The artist's second theme is food, more precisely the idea of ephemeral, biological - that is "natural" - sculpture associated with the human body. Such a description might lead one to think of an anecdotal, even naive art. Subjects such as "food in art" or "ephemeral bio-degradable sculpture" generally provide for works which are poorly thought out, and take the romantic relation between the human being and nature literally. Natacha Lesueur is at the very oppositie of such a phenomenon. Her use of food and diverse substances is given much thought It serves as a counterpoint to the theme of the human body. The portable sculptures composed of food in Natacha Lesueur's work act as a series of light proposals for "degree zero" sculptures, freed of of sculpture's historical and traditionalist weight. It is both a reflection on contemporary lifestyles and a particularly cruel and devastating game towards the clichés of contemporary, postmodern or appropriationist culture. Food appears in her work as un unexpected element to destroy illusions.
The third element deals with photography, or more precisely with several recent changes in the status of the photographic image.

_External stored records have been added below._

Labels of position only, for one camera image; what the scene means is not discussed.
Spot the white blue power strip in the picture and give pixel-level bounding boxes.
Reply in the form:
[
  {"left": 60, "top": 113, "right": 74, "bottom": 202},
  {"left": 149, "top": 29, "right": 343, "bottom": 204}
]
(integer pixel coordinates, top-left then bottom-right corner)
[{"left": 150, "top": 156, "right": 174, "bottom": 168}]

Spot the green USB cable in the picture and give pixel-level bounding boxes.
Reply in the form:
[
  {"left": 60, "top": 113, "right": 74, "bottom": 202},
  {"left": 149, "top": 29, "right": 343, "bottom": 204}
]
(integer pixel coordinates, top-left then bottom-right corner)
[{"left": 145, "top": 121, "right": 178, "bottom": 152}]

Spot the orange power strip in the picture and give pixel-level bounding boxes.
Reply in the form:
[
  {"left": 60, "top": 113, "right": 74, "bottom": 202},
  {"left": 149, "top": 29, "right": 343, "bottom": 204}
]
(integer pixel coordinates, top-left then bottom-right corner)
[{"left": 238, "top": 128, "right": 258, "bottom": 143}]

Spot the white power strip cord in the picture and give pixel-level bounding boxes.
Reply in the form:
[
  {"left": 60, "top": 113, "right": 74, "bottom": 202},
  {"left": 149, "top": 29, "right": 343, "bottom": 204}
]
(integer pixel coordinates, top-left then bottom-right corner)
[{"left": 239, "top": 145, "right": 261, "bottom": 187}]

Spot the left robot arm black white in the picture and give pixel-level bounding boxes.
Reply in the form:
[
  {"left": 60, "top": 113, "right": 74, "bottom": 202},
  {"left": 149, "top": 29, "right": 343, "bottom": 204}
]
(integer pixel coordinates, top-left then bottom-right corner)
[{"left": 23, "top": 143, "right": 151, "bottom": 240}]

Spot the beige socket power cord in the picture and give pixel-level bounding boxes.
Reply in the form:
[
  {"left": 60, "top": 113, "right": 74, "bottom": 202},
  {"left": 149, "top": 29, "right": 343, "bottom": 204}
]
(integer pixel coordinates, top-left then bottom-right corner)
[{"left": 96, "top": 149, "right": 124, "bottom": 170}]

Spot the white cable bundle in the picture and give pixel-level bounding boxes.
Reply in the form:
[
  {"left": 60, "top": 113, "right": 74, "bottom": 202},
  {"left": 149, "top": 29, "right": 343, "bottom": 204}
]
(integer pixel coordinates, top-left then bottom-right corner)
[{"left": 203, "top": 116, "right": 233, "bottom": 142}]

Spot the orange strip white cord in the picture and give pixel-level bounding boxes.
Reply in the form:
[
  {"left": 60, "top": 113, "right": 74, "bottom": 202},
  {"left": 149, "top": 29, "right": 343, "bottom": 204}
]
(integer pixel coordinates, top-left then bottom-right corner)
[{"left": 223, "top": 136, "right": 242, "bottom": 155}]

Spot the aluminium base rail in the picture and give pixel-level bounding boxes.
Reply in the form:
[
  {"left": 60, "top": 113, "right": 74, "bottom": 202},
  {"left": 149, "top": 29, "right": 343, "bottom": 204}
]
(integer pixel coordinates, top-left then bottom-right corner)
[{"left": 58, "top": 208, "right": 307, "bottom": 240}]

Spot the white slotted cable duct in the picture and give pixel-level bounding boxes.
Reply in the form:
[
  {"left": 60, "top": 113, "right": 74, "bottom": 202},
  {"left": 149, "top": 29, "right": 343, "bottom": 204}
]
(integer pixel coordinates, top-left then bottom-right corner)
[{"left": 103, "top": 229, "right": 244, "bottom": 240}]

As in Rudolf Schwarzkogler's or Cindy Sherman's work, photography here operates at a distance from the bodily transformation it represents, in relation to the expressionist danger of body art. Natacha Lesueur's images are particularly precise, fabricated by the artist herself in her studio, but with quasi-professional technical conditions (darkroom, large-format negatives, high-quality print). In a deliberate manner, Natacha Lesueur eliminates everything in her images which might recall the history of photography and its well-codified esthetic, in favor of a neutral, almost a-cultural image, conveyed by mass media and contemporary advertising. By associating a human body which is simultaneously divided, cosmetic, and seductive, to food substances and the idea of an expressive sculpture, as well as to an anti-personal mediation promoted by advertising, Natacha Lesueur creates a multiple device, contradictory and full of traps, tending towards the abyss of bodily and psychological illusions of the contemporary world.